Problem description
Leave out the images and set down the records below exactly.

Records drawn from a dataset

══════════════════════════════

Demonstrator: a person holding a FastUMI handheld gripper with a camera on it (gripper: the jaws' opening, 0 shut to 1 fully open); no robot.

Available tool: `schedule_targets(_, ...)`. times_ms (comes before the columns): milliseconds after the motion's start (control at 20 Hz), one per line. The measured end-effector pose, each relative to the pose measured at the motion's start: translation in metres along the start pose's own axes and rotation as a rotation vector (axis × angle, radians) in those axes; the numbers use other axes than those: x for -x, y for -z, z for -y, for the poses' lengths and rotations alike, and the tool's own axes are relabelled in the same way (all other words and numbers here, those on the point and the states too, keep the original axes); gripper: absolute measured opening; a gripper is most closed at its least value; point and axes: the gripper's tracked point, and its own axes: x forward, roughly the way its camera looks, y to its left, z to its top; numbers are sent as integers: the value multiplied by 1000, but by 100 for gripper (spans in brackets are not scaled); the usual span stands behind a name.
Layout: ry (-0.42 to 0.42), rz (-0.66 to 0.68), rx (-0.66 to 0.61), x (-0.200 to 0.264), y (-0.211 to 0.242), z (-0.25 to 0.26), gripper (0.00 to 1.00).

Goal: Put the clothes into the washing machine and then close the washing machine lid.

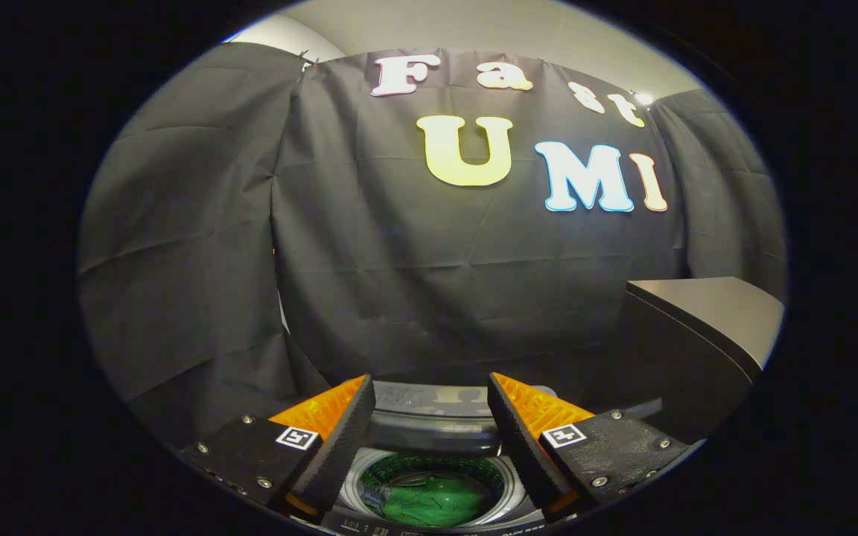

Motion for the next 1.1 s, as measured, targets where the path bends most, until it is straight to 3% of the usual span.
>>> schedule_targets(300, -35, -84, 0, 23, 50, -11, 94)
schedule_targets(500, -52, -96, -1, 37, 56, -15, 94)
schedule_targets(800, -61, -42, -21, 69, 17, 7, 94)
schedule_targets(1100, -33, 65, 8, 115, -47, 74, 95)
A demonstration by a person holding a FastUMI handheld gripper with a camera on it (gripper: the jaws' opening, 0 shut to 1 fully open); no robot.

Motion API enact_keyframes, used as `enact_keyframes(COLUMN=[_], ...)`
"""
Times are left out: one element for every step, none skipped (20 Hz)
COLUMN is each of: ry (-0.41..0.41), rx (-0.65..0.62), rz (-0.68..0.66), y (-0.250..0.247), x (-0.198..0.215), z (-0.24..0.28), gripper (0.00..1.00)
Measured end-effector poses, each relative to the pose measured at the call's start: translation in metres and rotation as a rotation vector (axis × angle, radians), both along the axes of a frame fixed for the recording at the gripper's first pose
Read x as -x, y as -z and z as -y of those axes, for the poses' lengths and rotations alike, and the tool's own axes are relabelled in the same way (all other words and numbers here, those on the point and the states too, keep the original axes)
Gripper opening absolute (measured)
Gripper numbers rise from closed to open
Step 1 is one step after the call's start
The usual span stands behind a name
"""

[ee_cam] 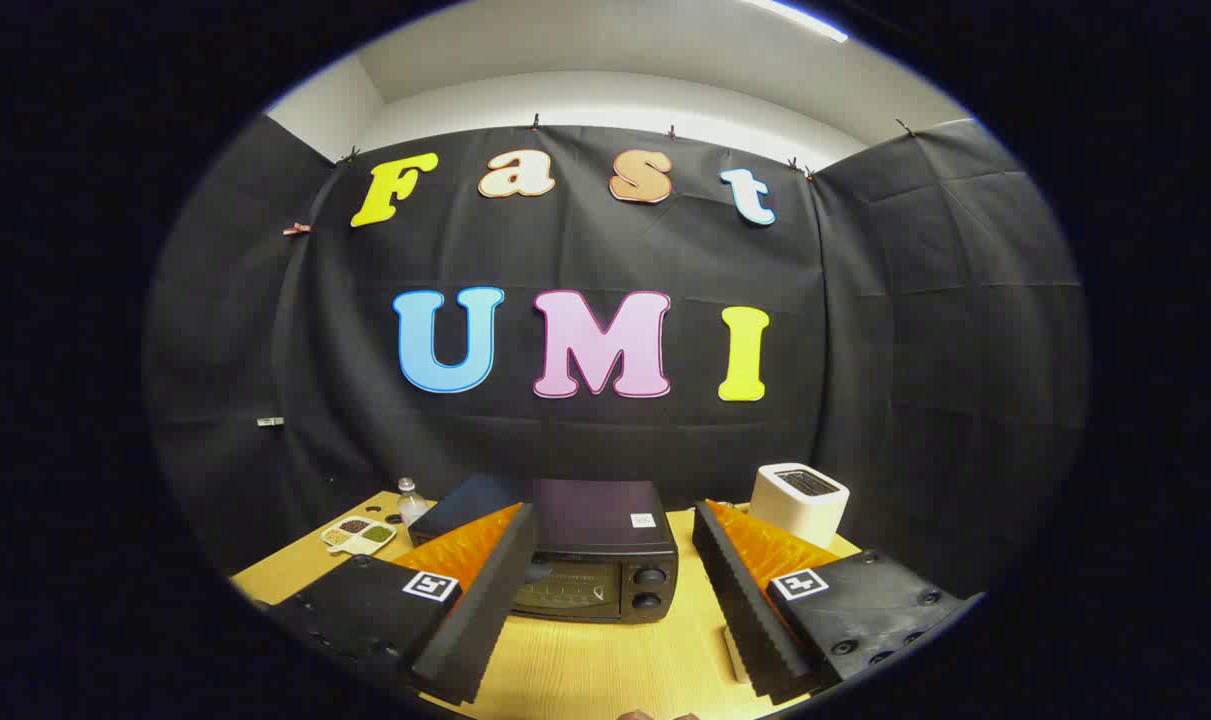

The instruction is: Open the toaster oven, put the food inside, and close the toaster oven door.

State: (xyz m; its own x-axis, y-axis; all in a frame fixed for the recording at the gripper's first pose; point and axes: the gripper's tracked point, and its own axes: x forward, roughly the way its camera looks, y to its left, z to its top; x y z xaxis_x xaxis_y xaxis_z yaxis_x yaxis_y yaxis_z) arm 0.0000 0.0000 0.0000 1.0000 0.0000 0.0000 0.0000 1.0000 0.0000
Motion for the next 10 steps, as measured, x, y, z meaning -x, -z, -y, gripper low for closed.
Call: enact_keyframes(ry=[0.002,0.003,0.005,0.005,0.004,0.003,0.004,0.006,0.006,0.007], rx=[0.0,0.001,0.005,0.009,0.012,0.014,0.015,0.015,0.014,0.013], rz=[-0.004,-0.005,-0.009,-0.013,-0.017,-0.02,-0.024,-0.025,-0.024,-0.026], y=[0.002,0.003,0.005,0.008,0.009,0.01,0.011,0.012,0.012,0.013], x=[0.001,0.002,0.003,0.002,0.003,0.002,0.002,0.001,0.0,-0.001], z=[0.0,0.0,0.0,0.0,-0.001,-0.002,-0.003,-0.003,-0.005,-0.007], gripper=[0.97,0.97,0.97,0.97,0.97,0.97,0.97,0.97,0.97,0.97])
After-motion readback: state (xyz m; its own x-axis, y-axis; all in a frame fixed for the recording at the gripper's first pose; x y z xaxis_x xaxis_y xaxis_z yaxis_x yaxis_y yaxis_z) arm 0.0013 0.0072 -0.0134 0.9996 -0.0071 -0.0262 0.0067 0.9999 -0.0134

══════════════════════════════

Answer to this problem
Demonstrator: a person holding a FastUMI handheld gripper with a camera on it (gripper: the jaws' opening, 0 shut to 1 fully open); no robot.

Available tool: `schedule_targets(_, ...)`. times_ms (comes before the columns): milliseconds after the motion's start (control at 20 Hz), one per line. The measured end-effector pose, each relative to the pose measured at the motion's start: translation in metres along the start pose's own axes and rotation as a rotation vector (axis × angle, radians) in those axes; the numbers use other axes than those: x for -x, y for -z, z for -y, for the poses' lengths and rotations alike, and the tool's own axes are relabelled in the same way (all other words and numbers here, those on the point and the states too, keep the original axes); gripper: absolute measured opening; a gripper is most closed at its least value; point and axes: the gripper's tracked point, and its own axes: x forward, roughly the way its camera looks, y to its left, z to its top; numbers are sent as integers: the value multiplied by 1000, but by 100 for gripper (spans in brackets are not scaled); the usual span stands behind a name.
Layout: ry (-0.42 to 0.42), rz (-0.66 to 0.68), rx (-0.66 to 0.61), x (-0.200 to 0.264), y (-0.211 to 0.242), z (-0.25 to 0.26), gripper (0.00 to 1.00).

Goal: Put the clothes into the washing machine and then close the washing machine lid.


Motion for the next 1.1 s, as measured, targets where the path bends most, until it is straight to 3% of the usual span.
>>> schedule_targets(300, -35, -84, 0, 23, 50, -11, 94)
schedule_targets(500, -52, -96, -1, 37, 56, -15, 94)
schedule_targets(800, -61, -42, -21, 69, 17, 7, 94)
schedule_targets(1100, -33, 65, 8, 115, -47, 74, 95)
A demonstration by a person holding a FastUMI handheld gripper with a camera on it (gripper: the jaws' opening, 0 shut to 1 fully open); no robot.

Motion API enact_keyframes, used as `enact_keyframes(COLUMN=[_], ...)`
"""
Times are left out: one element for every step, none skipped (20 Hz)
COLUMN is each of: ry (-0.41..0.41), rx (-0.65..0.62), rz (-0.68..0.66), y (-0.250..0.247), x (-0.198..0.215), z (-0.24..0.28), gripper (0.00..1.00)
Measured end-effector poses, each relative to the pose measured at the call's start: translation in metres and rotation as a rotation vector (axis × angle, radians), both along the axes of a frame fixed for the recording at the gripper's first pose
Read x as -x, y as -z and z as -y of those axes, for the poses' lengths and rotations alike, and the tool's own axes are relabelled in the same way (all other words and numbers here, those on the point and the states too, keep the original axes)
Gripper opening absolute (measured)
Gripper numbers rise from closed to open
Step 1 is one step after the call's start
The usual span stands behind a name
"""

[ee_cam] 

The instruction is: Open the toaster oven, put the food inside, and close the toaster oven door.

State: (xyz m; its own x-axis, y-axis; all in a frame fixed for the recording at the gripper's first pose; point and axes: the gripper's tracked point, and its own axes: x forward, roughly the way its camera looks, y to its left, z to its top; x y z xaxis_x xaxis_y xaxis_z yaxis_x yaxis_y yaxis_z) arm 0.0000 0.0000 0.0000 1.0000 0.0000 0.0000 0.0000 1.0000 0.0000
Motion for the next 10 steps, as measured, x, y, z meaning -x, -z, -y, gripper low for closed.
Call: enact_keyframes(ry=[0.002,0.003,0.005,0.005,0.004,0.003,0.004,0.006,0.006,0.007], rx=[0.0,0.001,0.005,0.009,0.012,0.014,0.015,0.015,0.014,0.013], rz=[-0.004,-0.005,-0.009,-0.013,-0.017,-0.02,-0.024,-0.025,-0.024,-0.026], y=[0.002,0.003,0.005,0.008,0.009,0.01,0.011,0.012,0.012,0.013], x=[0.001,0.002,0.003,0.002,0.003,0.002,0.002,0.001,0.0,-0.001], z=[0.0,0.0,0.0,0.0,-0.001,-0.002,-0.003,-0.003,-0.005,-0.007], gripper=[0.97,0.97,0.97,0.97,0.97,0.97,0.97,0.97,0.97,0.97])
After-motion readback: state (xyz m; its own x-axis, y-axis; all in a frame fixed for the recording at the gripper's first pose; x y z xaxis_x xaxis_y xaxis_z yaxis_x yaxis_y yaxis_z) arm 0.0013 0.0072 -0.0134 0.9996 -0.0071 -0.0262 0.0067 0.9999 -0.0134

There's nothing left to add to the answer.